=== Begin Enclosure ===

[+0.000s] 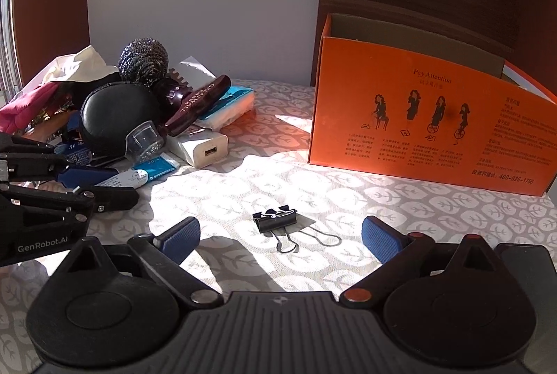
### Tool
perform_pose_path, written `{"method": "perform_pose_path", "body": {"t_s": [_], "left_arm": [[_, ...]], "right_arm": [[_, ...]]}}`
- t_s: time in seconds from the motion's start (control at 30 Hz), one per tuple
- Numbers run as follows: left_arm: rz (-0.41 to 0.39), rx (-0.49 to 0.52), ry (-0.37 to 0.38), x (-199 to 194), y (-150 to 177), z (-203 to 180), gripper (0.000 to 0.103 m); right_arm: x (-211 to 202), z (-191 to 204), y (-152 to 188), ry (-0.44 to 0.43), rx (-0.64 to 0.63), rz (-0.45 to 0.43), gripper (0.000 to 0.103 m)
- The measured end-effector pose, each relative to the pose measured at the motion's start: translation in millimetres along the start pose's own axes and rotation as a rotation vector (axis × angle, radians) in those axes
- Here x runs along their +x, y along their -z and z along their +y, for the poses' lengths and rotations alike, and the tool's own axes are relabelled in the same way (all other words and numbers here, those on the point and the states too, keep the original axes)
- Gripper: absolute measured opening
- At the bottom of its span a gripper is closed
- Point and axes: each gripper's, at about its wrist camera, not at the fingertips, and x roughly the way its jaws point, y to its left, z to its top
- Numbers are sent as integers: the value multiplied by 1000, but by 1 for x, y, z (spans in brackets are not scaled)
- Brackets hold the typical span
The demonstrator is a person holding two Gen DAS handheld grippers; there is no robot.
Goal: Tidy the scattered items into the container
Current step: 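Grasp the black binder clip with the right tool while the left tool holds the tube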
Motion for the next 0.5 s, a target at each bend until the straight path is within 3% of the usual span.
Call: {"method": "perform_pose_path", "body": {"t_s": [0.03, 0.07, 0.13, 0.27, 0.5], "left_arm": [[0, -3, 5, 0, 0, 1, 25], [0, -6, 10, -1, 0, 2, 25], [0, -8, 17, -1, 0, 3, 25], [0, -12, 24, -2, 1, 5, 25], [-14, -60, 93, -5, 1, 20, 23]], "right_arm": [[3, 0, -2, -9, -23, 3, 86], [6, -1, -3, -18, -42, 14, 66], [10, -6, -5, -61, -40, 24, 56], [6, -14, -4, -117, -2, 20, 25], [-16, -3, 5, -110, -53, -28, 25]]}}
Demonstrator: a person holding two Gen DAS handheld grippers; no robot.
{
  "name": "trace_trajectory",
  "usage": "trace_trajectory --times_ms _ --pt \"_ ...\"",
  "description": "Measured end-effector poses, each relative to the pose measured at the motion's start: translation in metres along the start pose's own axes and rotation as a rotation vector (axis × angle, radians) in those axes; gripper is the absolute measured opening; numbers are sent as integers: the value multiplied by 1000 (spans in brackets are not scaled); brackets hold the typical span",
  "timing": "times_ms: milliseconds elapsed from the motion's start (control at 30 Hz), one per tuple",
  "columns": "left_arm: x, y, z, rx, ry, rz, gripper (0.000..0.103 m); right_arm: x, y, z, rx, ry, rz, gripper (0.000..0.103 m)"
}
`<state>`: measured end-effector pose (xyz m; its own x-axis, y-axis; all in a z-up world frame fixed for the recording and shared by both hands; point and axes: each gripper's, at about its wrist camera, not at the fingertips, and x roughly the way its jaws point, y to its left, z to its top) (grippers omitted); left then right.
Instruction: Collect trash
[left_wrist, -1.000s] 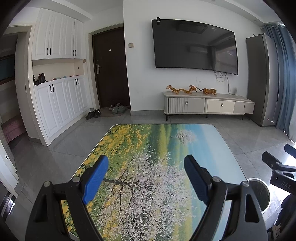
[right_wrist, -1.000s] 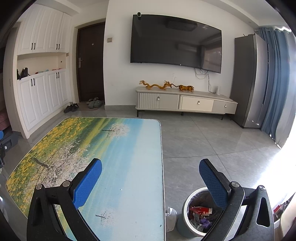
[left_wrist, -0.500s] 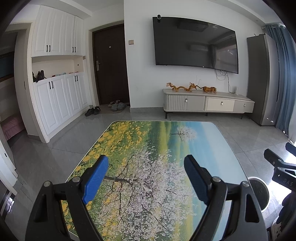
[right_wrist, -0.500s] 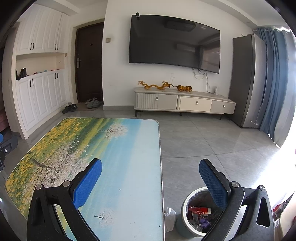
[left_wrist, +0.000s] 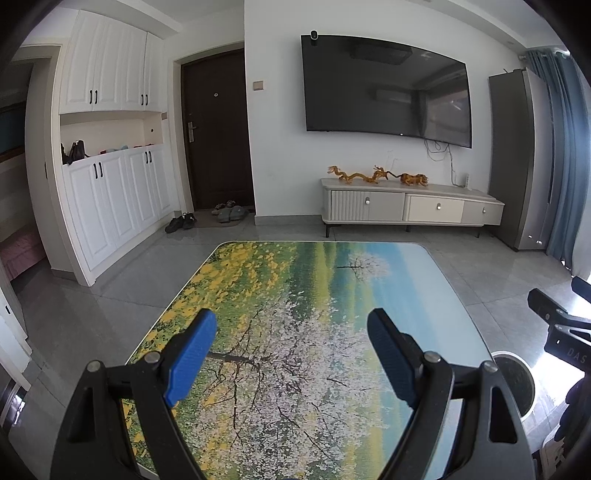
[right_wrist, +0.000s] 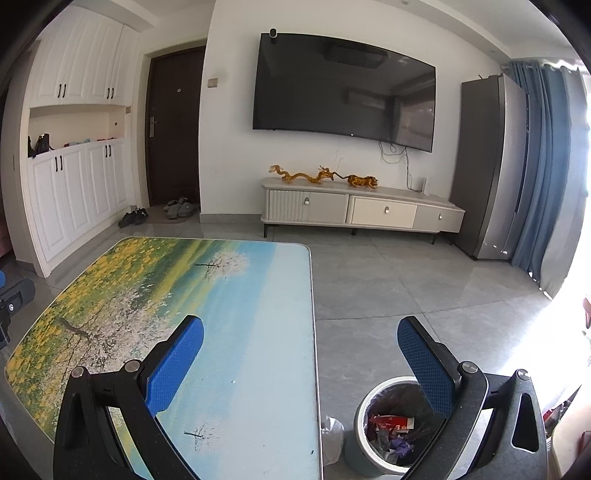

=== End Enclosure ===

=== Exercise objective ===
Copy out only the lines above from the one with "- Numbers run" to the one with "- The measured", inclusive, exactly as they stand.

=== Output below ===
- Numbers run as follows: left_arm: rz (-0.41 to 0.39), rx (-0.49 to 0.52), ry (-0.37 to 0.38), x (-199 to 194), y (-150 to 177), z (-203 to 180), gripper (0.000 to 0.103 m); right_arm: x (-211 to 202), z (-191 to 204), y (-152 to 188), ry (-0.44 to 0.43), rx (-0.64 to 0.63), rz (-0.45 to 0.43), gripper (0.000 to 0.103 m)
- The measured end-effector pose, each relative to the pose measured at the motion's start: translation in millimetres along the start pose's own axes and rotation as a rotation vector (axis × angle, radians) in those axes

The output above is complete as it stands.